顔も似ておらず姉妹ではないようだが、それに近い関係なのかもしれなかった。
「紐、解きますね」
片足を引き摺って歩み寄ったリリーが、拘束を解いてくれる。
イングヴァルは礼を言うために身体を起こしたが、その時に毛布が外れて上半身が露わになる。
「ご、ごめんなさい!」
リリーは慌てて謝ると目を逸らした。
その後イングヴァルが着物を纏う間も、二人の少女は一様に視線を部屋の隅に向けていた。
彼女達が目を背けたかったのはこの忌まわしくも見える痣からか、もしくは男女が入り交じったこの身体からか。
でもどちらにしても森の奥で慎ましく暮らす彼女達に対して、もっと気を遣うべきだった。
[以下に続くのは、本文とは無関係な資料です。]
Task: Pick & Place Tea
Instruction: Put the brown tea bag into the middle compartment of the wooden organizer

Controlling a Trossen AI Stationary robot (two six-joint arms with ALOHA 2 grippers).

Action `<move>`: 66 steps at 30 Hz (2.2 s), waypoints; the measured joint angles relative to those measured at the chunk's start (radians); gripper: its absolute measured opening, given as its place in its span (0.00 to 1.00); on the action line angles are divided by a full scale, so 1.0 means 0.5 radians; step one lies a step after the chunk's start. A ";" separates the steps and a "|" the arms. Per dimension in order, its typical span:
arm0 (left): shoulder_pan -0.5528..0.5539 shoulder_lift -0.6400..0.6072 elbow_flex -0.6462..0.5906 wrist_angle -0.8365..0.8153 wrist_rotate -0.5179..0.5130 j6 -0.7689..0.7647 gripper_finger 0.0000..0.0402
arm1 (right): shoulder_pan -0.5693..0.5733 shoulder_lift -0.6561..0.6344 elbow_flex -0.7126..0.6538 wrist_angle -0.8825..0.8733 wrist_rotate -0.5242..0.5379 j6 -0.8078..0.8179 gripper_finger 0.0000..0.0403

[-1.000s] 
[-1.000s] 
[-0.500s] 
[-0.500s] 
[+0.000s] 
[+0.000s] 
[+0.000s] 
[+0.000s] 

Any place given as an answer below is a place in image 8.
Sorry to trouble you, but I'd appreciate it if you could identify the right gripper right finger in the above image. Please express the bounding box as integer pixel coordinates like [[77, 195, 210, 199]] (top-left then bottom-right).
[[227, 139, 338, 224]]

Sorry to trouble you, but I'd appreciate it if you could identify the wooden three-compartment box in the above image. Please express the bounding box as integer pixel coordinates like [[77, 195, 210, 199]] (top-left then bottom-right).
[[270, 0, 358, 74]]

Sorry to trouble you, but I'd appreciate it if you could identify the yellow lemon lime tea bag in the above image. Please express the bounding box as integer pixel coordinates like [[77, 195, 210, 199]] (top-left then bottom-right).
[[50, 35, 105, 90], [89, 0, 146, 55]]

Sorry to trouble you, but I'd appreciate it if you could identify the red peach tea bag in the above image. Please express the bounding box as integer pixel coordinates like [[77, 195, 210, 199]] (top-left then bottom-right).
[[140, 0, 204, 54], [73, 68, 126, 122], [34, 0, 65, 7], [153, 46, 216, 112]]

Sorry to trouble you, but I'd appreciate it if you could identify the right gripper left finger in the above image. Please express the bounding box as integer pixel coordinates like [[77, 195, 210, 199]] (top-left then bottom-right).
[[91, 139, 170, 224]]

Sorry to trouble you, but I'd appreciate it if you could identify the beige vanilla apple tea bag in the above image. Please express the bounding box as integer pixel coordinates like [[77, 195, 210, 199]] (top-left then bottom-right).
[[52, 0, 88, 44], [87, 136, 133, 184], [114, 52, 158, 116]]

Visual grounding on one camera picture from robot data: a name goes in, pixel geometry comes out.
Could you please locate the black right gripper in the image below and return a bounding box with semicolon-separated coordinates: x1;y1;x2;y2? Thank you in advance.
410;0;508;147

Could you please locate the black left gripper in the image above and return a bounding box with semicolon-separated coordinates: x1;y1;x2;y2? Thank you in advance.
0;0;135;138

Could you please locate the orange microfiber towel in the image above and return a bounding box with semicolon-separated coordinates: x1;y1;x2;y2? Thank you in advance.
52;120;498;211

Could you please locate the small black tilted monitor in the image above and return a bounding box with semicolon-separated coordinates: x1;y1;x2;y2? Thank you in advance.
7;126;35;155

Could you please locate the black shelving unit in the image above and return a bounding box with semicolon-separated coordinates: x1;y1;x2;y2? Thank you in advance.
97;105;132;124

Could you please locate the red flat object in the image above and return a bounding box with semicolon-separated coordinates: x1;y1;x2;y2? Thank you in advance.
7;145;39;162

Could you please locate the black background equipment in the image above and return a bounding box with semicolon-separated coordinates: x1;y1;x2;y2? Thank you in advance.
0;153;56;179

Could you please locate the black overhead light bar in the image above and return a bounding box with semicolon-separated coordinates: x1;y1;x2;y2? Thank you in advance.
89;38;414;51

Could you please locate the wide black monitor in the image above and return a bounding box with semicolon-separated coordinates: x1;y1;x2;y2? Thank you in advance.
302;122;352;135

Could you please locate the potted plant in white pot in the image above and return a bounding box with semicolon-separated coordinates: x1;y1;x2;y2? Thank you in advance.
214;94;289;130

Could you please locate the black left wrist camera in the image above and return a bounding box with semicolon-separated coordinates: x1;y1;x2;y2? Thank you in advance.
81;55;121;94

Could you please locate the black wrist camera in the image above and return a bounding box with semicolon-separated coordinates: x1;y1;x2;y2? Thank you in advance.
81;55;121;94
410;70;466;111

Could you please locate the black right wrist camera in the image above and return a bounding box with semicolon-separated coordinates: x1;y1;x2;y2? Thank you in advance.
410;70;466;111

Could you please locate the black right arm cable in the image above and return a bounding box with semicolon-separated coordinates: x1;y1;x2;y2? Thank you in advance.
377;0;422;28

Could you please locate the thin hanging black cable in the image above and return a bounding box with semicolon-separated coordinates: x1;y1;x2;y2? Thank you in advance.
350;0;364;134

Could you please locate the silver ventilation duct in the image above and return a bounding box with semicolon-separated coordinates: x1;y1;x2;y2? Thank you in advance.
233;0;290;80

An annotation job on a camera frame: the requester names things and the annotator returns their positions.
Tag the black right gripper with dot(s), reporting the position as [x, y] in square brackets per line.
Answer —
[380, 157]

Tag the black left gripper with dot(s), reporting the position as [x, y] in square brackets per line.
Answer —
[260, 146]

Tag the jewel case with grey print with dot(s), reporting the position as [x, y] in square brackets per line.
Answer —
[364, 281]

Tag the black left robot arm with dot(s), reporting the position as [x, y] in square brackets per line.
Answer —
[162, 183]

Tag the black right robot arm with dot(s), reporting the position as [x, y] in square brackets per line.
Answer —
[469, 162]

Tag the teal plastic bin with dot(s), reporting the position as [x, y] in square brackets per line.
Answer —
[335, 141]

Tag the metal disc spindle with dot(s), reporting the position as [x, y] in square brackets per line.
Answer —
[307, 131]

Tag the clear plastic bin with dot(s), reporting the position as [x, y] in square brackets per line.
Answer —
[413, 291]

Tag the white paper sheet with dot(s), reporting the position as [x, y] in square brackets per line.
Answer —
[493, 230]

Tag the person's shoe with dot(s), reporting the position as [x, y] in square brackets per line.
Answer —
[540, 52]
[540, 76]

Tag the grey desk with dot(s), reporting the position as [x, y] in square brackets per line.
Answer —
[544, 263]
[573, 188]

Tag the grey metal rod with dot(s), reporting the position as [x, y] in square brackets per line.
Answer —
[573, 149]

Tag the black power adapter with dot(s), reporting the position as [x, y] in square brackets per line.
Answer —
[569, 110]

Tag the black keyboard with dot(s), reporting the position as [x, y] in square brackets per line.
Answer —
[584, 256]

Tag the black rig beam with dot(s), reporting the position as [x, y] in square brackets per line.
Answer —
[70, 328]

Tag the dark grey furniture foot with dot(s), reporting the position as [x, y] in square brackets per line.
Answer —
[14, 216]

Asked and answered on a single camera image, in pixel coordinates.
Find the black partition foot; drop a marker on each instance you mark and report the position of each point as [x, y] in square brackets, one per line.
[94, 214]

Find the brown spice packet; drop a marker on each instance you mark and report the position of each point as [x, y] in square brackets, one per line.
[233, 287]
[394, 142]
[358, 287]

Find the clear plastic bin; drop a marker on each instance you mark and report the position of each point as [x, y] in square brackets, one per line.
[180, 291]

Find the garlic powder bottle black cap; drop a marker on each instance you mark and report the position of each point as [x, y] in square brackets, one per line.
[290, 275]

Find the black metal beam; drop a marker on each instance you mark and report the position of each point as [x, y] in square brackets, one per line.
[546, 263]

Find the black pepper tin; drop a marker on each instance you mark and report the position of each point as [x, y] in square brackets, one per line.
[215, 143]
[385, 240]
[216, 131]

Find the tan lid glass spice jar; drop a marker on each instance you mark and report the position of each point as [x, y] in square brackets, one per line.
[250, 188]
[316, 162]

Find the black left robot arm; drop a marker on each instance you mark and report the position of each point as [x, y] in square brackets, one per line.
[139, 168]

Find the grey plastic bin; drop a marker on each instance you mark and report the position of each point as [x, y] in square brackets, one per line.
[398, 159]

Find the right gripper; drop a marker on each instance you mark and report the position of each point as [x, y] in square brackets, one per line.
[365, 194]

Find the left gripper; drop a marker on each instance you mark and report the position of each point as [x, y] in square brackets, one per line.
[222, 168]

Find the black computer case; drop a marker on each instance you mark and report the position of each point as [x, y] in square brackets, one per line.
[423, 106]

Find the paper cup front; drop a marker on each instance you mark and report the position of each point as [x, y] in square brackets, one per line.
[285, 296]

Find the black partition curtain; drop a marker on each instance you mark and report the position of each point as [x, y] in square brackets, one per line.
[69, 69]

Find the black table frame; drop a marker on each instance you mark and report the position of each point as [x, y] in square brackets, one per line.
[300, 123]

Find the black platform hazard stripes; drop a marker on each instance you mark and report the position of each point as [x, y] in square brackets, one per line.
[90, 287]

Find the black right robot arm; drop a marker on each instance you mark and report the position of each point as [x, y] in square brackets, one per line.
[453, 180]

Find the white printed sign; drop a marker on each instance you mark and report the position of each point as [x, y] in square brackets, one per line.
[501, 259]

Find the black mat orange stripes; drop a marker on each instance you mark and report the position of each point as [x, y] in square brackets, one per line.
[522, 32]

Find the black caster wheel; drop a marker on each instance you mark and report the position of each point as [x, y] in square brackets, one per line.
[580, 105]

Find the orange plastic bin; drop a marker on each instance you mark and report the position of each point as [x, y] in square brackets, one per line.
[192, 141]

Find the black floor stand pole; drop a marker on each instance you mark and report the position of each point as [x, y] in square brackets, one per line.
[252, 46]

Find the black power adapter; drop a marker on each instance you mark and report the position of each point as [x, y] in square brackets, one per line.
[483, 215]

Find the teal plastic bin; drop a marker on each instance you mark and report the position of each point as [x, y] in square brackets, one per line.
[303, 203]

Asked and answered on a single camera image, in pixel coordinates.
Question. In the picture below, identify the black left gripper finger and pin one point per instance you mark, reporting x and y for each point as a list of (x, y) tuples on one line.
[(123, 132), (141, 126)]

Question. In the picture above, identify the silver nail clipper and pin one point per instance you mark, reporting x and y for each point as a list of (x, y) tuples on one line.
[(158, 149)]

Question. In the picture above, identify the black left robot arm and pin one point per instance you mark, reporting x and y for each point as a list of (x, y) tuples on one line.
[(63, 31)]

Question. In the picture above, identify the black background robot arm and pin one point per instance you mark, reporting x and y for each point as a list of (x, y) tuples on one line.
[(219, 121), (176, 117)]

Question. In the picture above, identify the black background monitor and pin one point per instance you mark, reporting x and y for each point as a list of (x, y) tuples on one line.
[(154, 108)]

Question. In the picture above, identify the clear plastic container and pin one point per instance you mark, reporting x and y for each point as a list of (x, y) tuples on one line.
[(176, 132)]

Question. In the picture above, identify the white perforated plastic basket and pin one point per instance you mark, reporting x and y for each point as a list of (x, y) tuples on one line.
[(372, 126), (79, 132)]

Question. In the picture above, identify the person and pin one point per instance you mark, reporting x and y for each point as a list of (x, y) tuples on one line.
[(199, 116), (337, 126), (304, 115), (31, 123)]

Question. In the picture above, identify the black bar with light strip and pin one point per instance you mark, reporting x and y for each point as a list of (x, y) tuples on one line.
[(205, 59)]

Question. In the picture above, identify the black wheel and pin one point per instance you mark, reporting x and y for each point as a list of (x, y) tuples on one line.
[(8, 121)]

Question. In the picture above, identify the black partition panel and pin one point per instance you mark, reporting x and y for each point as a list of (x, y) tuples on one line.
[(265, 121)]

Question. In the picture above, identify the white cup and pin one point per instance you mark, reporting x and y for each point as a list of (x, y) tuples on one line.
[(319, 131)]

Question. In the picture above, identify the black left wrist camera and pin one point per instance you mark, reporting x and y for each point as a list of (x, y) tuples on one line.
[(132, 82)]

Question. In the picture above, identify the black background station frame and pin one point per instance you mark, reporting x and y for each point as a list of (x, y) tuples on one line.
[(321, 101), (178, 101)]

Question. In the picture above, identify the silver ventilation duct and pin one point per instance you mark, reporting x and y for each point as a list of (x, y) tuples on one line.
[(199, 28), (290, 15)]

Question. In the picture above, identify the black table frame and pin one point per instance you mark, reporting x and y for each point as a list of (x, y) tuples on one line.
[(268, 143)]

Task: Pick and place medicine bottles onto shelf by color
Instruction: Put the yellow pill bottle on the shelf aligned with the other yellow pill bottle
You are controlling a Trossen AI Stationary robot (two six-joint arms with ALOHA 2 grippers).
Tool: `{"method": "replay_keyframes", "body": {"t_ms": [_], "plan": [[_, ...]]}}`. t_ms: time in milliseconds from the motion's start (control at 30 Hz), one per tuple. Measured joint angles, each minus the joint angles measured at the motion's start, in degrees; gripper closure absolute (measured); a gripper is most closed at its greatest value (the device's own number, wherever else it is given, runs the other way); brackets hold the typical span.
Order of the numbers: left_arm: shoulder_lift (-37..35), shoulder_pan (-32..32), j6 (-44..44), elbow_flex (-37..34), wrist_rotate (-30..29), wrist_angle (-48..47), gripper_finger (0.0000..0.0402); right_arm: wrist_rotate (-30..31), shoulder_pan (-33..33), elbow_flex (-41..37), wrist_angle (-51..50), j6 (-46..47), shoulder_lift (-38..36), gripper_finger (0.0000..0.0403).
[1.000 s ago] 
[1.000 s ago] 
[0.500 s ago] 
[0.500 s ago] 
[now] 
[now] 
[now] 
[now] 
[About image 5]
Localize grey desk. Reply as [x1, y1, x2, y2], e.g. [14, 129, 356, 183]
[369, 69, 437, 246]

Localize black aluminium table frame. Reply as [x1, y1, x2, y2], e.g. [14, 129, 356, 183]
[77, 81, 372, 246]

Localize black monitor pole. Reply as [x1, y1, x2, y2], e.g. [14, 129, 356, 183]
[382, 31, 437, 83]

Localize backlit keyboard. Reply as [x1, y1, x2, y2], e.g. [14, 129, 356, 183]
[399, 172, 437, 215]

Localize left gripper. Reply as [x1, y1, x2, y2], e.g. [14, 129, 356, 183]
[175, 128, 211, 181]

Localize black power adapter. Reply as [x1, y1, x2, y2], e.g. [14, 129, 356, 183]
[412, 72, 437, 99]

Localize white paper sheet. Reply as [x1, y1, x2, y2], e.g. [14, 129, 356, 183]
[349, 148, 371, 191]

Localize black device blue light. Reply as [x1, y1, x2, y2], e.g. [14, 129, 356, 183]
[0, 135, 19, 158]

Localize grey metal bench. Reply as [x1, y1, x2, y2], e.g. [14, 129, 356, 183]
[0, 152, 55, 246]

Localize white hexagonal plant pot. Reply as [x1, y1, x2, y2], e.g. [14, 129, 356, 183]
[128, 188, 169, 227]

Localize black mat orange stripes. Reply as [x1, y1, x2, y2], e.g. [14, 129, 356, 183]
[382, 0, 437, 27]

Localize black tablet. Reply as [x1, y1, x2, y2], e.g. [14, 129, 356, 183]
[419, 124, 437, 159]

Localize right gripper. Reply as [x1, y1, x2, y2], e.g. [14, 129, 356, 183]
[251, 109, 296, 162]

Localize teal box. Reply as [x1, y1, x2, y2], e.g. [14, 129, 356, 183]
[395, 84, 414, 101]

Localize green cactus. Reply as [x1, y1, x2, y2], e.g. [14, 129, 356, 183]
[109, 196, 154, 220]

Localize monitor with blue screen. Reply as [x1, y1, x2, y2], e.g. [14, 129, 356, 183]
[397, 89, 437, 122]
いつものように羞じらいもなく振る舞った自分の行いをイングヴァルは反省した。
「今日はもう日が暮れた。あんたがどう思ってるか知らないけど、あたしもそこまで非情な人間じゃない。外の馬小屋の床なら貸してあげるよ。一晩だけならね」
「デイジー、泊まる場所ならこの家にも……」
「リリー、知らない人間に過度な情けを向けちゃ駄目だ。相手はつけ上がるだけだし、あたし達もいつかきっとそれのしっぺ返しを食らう。他人とはある程度の距離が必要なんだ」
「だけど……」
「だけどじゃないよ、リリー」
それ以上反論できずにリリーは黙ってしまった。しかしイングヴァルはデイジーの言葉に同意していた。
リリーの優しさも時に必要であるが、少女二人で生きて行くにはデイジーのような慎重さと容赦のなさが必要であるはずだった。
「助かる。夜明け前には出ていくよ」
声をかけると彼女達が同時にこちらを向く。
二人の少女からは、それぞれ相反する表情が戻っていた。